Canada’s electronic spy agency sifts through millions of videos and documents downloaded online every day by people around the world, as part of a sweeping bid to find extremist plots and suspects, CBC News has learned.

Details of the Communications Security Establishment project dubbed “Levitation” are revealed in a document obtained by U.S. whistleblower Edward Snowden and recently released to CBC News.

Under Levitation, analysts with the electronic eavesdropping service can access information on about 10 to 15 million uploads and downloads of files from free websites each day, the document says.

“Every single thing that you do — in this case uploading/downloading files to these sites — that act is being archived, collected and analyzed,” says Ron Deibert, director of the University of Toronto-based internet security think-tank Citizen Lab, who reviewed the document.

In the document, a PowerPoint presentation written in 2012, the CSE analyst who wrote it jokes about being overloaded with innocuous files such as episodes of the musical TV series Glee in their hunt for terrorists.

CBC analyzed the document in collaboration with the U.S. news website The Intercept, which obtained it from Snowden.

(read the full article at CBC)

Canada Casts Global Surveillance Dragnet Over File Downloads

Ryan Gallagher and Glenn Greenwald
The Intercept: January 28, 2015

Canada’s leading surveillance agency is monitoring millions of Internet users’ file downloads in a dragnet search to identify extremists, according to top-secret documents.

The covert operation, revealed Wednesday by CBC News in collaboration with The Intercept, taps into Internet cables and analyzes records of up to 15 million downloads daily from popular websites commonly used to share videos, photographs, music, and other files.

The revelations about the spying initiative, codenamed LEVITATION, are the first from the trove of files provided by National Security Agency whistleblower Edward Snowden to show that the Canadian government has launched its own globe-spanning Internet mass surveillance system.

According to the documents, the LEVITATION program can monitor downloads in several countries across Europe, the Middle East, North Africa, and North America. It is led by the Communications Security Establishment, or CSE, Canada’s equivalent of the NSA. (The Canadian agency was formerly known as “CSEC” until a recent name change.)

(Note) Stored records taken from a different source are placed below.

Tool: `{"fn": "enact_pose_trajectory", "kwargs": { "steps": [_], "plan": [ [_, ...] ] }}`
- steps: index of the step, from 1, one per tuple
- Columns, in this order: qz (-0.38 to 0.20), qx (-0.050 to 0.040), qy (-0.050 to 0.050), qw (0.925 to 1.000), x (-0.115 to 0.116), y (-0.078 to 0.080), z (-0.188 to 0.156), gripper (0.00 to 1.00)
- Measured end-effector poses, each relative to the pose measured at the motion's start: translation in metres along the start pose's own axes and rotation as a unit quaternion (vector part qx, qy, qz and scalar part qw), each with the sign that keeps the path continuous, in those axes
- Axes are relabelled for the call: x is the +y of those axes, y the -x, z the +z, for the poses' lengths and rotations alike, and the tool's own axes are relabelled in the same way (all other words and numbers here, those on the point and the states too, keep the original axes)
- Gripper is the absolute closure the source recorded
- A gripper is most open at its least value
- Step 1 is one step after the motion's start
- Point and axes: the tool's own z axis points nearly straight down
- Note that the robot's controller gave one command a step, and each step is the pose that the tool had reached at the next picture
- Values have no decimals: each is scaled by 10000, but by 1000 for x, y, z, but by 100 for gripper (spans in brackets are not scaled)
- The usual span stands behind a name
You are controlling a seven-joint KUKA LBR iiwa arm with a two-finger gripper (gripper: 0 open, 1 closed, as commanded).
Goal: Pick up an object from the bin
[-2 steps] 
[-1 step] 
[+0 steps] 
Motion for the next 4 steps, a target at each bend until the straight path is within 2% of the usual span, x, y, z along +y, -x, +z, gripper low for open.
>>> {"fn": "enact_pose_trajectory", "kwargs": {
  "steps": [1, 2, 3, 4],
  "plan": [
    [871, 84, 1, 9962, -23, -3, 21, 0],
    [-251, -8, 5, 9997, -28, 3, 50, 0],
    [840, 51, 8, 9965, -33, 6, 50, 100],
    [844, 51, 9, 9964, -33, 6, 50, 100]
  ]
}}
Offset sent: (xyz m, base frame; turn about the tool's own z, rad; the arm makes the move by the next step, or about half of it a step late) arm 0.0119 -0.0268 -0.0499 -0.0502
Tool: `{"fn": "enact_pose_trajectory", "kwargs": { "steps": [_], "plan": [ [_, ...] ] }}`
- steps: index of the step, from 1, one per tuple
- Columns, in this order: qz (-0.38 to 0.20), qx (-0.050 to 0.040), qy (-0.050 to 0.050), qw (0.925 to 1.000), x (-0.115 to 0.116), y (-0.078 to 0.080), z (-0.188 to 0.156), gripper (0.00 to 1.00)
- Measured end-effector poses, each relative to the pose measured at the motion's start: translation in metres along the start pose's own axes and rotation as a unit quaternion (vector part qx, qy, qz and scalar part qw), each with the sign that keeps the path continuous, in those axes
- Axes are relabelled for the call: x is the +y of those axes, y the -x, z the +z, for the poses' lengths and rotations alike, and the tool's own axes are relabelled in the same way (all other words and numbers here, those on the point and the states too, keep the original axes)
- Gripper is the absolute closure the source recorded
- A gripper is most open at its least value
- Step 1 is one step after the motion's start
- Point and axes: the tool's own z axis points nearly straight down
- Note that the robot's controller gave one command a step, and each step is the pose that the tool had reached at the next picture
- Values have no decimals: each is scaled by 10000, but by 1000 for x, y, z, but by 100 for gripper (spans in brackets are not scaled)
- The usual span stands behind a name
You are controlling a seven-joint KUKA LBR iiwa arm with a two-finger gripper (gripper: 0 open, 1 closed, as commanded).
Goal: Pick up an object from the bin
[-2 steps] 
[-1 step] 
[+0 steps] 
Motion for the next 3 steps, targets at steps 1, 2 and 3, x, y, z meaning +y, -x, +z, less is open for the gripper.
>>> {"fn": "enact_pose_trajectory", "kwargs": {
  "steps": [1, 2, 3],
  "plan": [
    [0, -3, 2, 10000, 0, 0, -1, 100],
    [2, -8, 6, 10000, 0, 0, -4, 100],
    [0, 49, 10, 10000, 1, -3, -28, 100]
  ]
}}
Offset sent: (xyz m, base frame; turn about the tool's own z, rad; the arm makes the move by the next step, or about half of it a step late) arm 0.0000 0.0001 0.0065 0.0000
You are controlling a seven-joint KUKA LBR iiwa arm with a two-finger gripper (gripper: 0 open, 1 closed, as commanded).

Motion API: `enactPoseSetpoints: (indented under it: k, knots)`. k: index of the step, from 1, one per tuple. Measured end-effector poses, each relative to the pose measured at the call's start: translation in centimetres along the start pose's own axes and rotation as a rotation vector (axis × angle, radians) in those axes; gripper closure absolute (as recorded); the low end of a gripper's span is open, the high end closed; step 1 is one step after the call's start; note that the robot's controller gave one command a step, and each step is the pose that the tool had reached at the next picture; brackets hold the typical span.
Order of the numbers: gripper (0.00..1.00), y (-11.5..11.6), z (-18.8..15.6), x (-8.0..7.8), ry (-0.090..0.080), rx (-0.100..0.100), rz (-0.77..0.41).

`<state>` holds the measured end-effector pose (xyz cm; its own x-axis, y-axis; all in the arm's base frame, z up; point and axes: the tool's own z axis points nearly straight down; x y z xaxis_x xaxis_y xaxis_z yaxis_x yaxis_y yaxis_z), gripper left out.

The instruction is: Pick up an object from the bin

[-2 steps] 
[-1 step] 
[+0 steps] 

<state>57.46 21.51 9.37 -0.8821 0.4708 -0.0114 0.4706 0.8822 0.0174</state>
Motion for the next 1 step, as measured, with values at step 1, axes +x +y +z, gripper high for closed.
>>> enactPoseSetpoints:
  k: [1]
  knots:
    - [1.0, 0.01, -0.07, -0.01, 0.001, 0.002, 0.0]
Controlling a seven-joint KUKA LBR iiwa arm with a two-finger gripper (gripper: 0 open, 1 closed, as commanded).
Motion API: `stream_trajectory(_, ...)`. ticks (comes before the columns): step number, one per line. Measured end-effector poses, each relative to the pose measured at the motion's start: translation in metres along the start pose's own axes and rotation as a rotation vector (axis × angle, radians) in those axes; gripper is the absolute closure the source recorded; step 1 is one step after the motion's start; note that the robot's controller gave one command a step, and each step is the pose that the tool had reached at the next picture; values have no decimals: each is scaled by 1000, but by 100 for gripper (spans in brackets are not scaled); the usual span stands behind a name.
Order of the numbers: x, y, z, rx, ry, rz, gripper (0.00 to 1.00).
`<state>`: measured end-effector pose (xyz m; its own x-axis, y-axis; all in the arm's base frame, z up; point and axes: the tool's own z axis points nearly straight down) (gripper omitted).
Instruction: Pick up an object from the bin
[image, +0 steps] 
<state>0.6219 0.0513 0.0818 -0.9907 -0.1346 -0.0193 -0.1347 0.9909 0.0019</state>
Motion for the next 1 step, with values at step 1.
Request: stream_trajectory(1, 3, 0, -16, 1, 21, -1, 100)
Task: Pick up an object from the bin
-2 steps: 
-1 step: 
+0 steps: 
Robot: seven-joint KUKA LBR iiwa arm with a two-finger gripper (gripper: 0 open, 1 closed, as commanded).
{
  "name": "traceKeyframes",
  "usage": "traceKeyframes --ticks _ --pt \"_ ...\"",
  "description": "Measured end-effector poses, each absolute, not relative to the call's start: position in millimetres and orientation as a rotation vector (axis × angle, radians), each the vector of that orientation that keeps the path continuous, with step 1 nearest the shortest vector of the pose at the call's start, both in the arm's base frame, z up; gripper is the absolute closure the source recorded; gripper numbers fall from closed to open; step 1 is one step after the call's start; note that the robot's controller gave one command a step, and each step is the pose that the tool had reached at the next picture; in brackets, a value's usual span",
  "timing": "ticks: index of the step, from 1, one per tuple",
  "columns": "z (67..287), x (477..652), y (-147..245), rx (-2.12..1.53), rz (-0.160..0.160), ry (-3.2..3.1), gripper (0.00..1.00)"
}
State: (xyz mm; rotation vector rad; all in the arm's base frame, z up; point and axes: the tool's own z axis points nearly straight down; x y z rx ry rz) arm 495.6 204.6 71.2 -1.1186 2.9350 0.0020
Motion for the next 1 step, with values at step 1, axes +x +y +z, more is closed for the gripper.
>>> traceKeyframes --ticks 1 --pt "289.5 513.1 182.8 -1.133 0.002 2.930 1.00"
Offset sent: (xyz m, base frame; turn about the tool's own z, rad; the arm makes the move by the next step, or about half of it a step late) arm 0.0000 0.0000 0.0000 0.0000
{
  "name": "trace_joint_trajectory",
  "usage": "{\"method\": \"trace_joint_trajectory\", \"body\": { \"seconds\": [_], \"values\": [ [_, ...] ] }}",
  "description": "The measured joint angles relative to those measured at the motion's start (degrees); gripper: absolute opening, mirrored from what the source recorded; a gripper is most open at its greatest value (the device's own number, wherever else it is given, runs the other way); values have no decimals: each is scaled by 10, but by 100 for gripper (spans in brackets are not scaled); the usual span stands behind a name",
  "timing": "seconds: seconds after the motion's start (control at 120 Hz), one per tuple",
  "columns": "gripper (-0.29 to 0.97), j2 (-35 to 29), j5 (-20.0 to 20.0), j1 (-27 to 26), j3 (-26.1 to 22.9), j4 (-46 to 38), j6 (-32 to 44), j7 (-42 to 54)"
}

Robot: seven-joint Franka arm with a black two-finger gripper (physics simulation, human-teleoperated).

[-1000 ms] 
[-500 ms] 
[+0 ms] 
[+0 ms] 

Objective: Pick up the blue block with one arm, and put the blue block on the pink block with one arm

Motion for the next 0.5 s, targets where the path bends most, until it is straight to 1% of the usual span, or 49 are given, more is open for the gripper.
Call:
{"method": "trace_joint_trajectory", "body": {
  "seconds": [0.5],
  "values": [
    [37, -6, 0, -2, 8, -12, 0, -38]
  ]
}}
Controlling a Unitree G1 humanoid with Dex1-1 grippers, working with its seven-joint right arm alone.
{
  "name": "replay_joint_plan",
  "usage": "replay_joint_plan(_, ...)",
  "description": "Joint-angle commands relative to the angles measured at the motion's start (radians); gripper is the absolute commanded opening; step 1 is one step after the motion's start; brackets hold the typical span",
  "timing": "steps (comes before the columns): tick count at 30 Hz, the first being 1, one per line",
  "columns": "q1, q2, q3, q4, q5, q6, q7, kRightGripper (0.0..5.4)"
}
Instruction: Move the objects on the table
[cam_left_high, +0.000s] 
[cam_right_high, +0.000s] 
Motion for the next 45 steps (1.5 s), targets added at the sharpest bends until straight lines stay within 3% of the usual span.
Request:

The latest disclosure sheds light on Canada’s broad existing surveillance capabilities at a time when the country’s government is pushing for a further expansion of security powers following attacks in Ottawa and Quebec last year.

Ron Deibert, director of University of Toronto-based Internet security think tank Citizen Lab, said LEVITATION illustrates the “giant X-ray machine over all our digital lives.”

“Every single thing that you do – in this case uploading/downloading files to these sites – that act is being archived, collected and analyzed,” Deibert said, after reviewing documents about the online spying operation for CBC News.

David Christopher, a spokesman for Vancouver-based open Internet advocacy group OpenMedia.ca, said the surveillance showed “robust action” was needed to rein in the Canadian agency’s operations.

“These revelations make clear that CSE engages in large-scale warrantless surveillance of our private online activities, despite repeated government assurances to the contrary,” Christopher told The Intercept.